Sumedh Thakar, president and CEO of Qualys, has been speaking about the shift toward autonomous remediation in cybersecurity. In a June 2026 appearance, he stated that "autonomous remediation is not the future. Autonomous remediation is already here," adding that forward-looking organizations are deploying millions of patches autonomously with almost no outages.

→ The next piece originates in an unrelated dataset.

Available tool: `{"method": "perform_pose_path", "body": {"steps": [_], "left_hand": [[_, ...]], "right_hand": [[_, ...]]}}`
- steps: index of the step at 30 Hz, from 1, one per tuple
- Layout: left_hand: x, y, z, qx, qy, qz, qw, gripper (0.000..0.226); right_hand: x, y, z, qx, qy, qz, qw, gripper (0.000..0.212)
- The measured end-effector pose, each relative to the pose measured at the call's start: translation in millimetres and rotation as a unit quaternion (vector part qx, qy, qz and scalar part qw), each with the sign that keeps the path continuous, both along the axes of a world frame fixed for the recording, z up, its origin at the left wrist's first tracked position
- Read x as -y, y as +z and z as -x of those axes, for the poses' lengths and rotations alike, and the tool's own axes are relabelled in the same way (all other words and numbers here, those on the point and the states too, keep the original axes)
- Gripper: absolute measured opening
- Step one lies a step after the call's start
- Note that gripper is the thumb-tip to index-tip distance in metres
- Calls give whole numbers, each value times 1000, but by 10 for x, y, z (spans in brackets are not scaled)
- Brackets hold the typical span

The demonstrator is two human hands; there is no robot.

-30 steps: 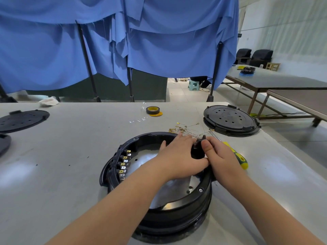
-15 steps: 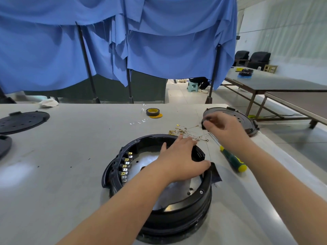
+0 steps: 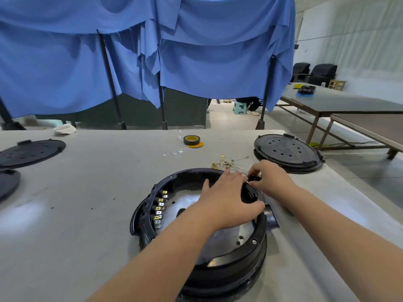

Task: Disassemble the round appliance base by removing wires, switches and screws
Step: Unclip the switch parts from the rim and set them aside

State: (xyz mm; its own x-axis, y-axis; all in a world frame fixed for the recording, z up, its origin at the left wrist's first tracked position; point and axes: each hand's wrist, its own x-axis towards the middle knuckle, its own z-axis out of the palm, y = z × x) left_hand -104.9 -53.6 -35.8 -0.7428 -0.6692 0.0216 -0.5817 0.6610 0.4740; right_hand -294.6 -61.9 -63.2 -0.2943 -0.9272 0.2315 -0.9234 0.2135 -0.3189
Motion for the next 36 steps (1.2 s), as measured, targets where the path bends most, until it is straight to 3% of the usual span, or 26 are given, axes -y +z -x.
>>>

He argued that organizations cannot rely on any single security control, saying "you cannot patch your way through Mythos but you cannot zero trust your way out of mythos." Thakar cited Qualys data indicating that less than 1% of vulnerabilities are actually exploitable and that 40 million of 150 million patches deployed by Qualys in the prior 12 months were applied autonomously with zero human intervention. Thakar has also emphasized the need for new metrics in cybersecurity, such as "average window of exposure" (AWE) for defenders, rather than traditional mean time to remediate. He noted that exploitation timelines have compressed, with some vulnerabilities being exploited before patches are available. In an April 2026 presentation, he described a future dashboard where AI-driven auto-remediation fixes issues overnight and rolls back any problematic changes automatically. Thakar also discussed Qualys becoming one of the first cybersecurity companies to sponsor a cricket team and hosting a cricket experience at the Black Hat conference in Las Vegas.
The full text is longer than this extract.